Looking at that right now... I think we may have a logging regression around dialog close events. I tried Media, Template, and Cite, and all of them double-recorded their close event:

DLynch mentioned this in T264690: Double-logging of dialog close events.Oct 5 2020, 11:39 PM

• ppelberg subscribed.Oct 5 2020, 11:51 PM

Thanks @nettrom_WMF and @DLynch.

There doesn't appear to be instrumentation of media searches in VE, thus it seems impossible to answer either of the three questions. If these are key questions that we need a baseline for prior to adding MediaSearch, my recommendation is to have an engineer inspect the instrumentation code and patch it to start logging the information we need.
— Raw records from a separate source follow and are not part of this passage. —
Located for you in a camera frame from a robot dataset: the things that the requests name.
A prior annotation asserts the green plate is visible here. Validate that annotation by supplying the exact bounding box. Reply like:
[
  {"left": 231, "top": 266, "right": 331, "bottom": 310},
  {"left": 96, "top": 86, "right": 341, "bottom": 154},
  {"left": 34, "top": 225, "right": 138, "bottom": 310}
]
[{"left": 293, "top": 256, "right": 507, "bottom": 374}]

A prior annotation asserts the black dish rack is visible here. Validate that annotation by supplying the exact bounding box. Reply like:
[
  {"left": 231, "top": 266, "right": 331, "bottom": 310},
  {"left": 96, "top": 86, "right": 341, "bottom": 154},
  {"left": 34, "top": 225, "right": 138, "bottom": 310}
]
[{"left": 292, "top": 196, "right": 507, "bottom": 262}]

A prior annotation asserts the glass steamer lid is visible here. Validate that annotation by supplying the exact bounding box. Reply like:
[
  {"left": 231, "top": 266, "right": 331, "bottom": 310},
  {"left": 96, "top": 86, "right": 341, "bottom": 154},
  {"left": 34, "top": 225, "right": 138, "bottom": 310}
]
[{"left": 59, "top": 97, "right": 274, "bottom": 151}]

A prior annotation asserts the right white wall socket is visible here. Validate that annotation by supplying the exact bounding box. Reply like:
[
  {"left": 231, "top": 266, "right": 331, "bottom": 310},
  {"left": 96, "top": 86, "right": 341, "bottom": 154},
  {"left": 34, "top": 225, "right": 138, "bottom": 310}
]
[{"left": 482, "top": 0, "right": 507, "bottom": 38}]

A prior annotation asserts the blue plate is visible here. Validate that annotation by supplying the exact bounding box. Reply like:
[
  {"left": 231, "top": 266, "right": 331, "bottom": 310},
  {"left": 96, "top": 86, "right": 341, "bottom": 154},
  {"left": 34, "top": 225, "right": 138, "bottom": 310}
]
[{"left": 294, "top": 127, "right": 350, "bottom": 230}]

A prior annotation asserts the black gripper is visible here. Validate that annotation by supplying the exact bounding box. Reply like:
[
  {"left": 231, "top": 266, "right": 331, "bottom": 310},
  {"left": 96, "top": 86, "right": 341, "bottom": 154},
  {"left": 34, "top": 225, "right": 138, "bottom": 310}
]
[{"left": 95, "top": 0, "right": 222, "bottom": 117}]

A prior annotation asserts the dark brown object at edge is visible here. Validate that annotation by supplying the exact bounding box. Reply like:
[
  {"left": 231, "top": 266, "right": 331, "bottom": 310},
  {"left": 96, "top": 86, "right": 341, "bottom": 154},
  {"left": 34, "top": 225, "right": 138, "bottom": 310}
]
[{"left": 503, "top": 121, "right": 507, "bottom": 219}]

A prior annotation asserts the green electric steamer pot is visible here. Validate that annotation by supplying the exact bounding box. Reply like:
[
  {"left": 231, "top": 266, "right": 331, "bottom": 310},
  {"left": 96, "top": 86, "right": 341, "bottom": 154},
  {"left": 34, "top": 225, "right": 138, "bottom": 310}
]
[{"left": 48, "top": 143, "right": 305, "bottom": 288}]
Another possibility might be to A/B test the two searches, removing the need for a wait to get the baseline.

I think we need to instrument this before we move forward with the integration, so that we can answer T260254. We can still do an A/B test rather than waiting for a baseline - once instrumented, how long do we need to wait for a valid baseline? 30 days?

It'd be pretty simple to add a new event logging when search is used / when a search result is picked. "Location in the image grid" doesn't really fit into current schema neatly, however -- unless you're okay with a potentially infinite number of actions in the form search-result-chosen-34 for each offset.

I'm assuming the editing team needs to add this event logging - what might be the projected timeline for getting this done?

I think we can live without location in the image grid for now, although this would be really nice to have. What's the impact of having a potentially infinite number of actions in the form search-result-chosen-34 for each offset?

I think we can live without location in the image grid for now, although this would be really nice to have. What's the impact of having a potentially infinite number of actions in the form search-result-chosen-34 for each offset?

Mainly running the queries to analyze the data would be more complicated, I assume. @MNeisler or @nshahquinn-wmf could speak to that more than I could.